Chirguia nova

Frankfurt, Johannes Sauerius, 1598


8vo, pp.605 (xi). Roman letter, some italic, title in red and black with printer’s woodcut device, very faint library stamp probably c.1900 at side, 22 full page woodcuts of surgical equipment and patients, very clearly drawn, detailed and well defined. General age browning, some spotting, intermittent near-contemp marginalia, ex libris of Andreas Libavius on pastedown, early and 19th century bibliographical notes on fly. In contemp stiff vellum, remains of label and ties, small gilt-stamped ex libris to upper cover.

Second edition, first published under the title ‘De curatorum chirugia per institionem’ in Venice the previous year of Taliacotius’ (or Tagliacozzis’) ground-breaking work on plastic surgery, the first book dedicated exclusively to that subject and the magnum opus of its founder.

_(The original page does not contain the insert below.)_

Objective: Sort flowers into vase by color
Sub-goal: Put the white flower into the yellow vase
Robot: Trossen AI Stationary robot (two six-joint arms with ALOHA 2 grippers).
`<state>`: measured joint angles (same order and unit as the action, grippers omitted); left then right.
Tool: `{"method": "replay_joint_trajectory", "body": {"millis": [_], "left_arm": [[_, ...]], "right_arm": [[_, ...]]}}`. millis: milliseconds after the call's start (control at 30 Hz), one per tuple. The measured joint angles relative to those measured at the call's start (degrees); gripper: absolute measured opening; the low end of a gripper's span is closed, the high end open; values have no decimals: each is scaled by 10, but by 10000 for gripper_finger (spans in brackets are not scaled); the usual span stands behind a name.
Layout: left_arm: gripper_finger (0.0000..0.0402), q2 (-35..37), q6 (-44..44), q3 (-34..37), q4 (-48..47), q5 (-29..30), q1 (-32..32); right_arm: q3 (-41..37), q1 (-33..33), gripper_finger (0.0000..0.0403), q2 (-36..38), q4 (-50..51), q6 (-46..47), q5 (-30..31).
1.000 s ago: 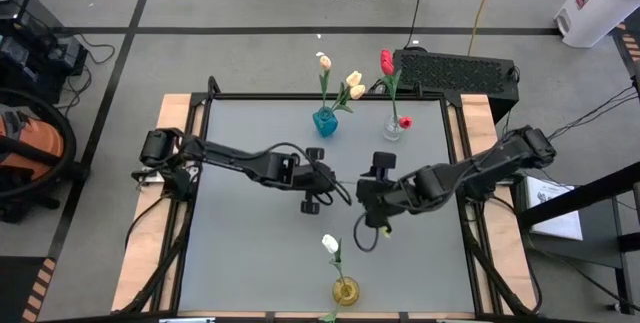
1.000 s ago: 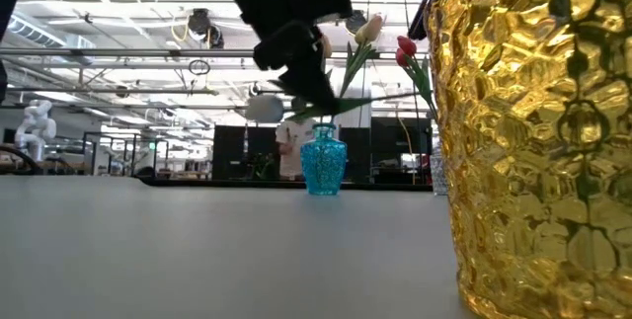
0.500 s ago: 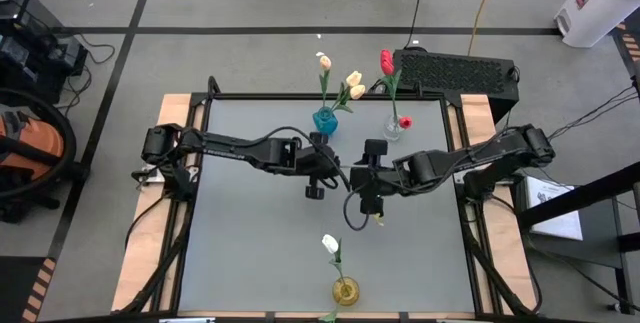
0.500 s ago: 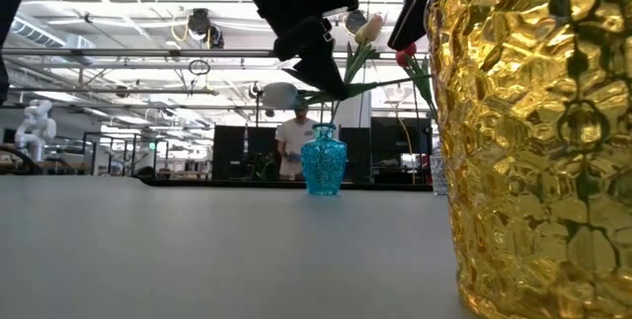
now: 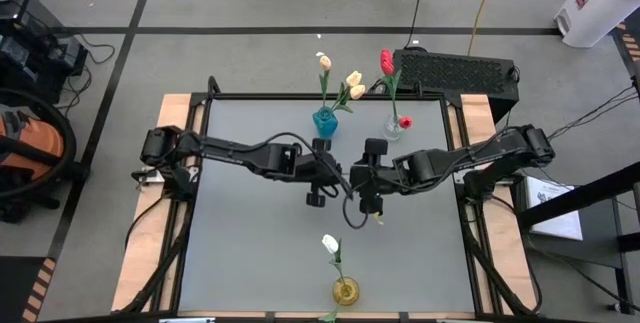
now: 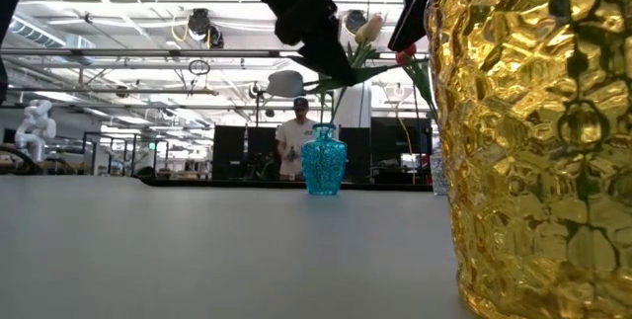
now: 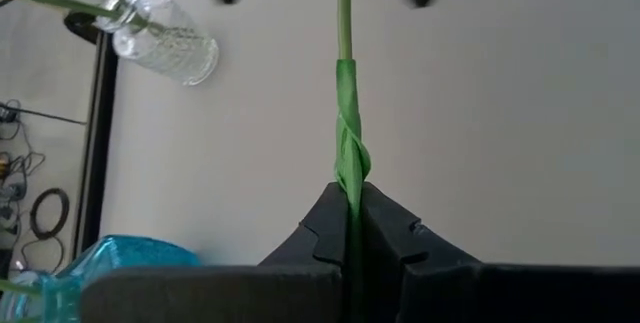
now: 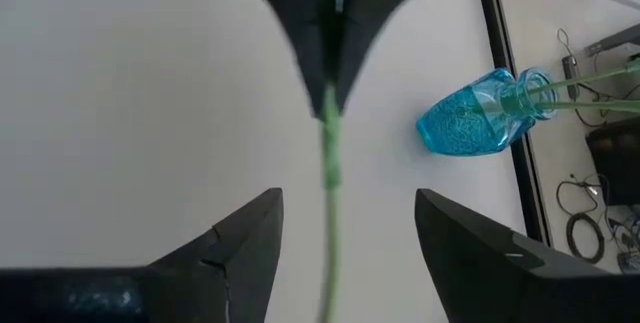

Taliacotius (1545-1599) studied in his native Bologna under Cardano, Aldrovandi and Aranzzi before being becoming successively professor of surgery and anatomy there. Before the Renaissance, methods of reparing the damage from duels and warfare were maintained as trade secrets by the barber-surgeons; nasal reconstruction was particularly profitable business. Although Celsus and others had discussed aspects of plastic surgery, (Vesalius very wrongly), Taliacotius was the first to establish their scientific validity and to improve techniques in light of the best medical knowledge of the day. Soon his skill was renowned throughout Europe and the present treatise published to encapsulate his life’s work. In the Chirugia nova Taliacotius describes the first delayed flap for nasal deconstruction, detailing the theory behind the procedure, depicts the instrumentation and describes the progressive steps of the operation as well as post-operation bandages and care. We know that Taliacotius obtained excellent results. Curiously, in the 17th century European surgery suffered a period of decline and none more so than plastic surgery. Taliacotius’ successful methods were actually forgotten and not rediscovered until the beginning of the 19th century.

Andreas Libavius, or Libau, from Halle, studied at Wittenberg, Jena and Basel, where he took his M.D, ultimately becoming rector of the Gymnasium at Colny. Francis Yates in ‘The Rosecrucean Enlightenment’ says of him “Andreas Libravius was one of those chymists who was influenced to a point by the new teachings of Paracelsus, adhering theoretically to the traditional Aristotelian and Galenist teachings and rejecting the Paracelsis mysticism…. Libravius is strongly against devices of macro-microcosmic harmony, against Magia and Cabala, against Hermes Trismegistes (from whose supposed writings he makes many quotations), against Agrippa and Trithemius – in short, he is against the Renaissance….’

‘The volume is divided in two parts: “the first… is about the structure, function and physiology of the nose, and the second… describes and illustrates the instruments and operative procedures for the restoration of the nose, lip and ear. Tagliacozzi also fully discusses the complications such as hemorrhage and gangrene, that often occurred during these operations. The numerous full-page woodcuts are well-executed and illustrate many of the techniques described in the text” Heirs of Hippocrates 236 (1597) ed.

BM STC Ger p.848. Durling 4312. Garrison & Morton 5734 (1597). Wellcome I 6211. Osler 4079.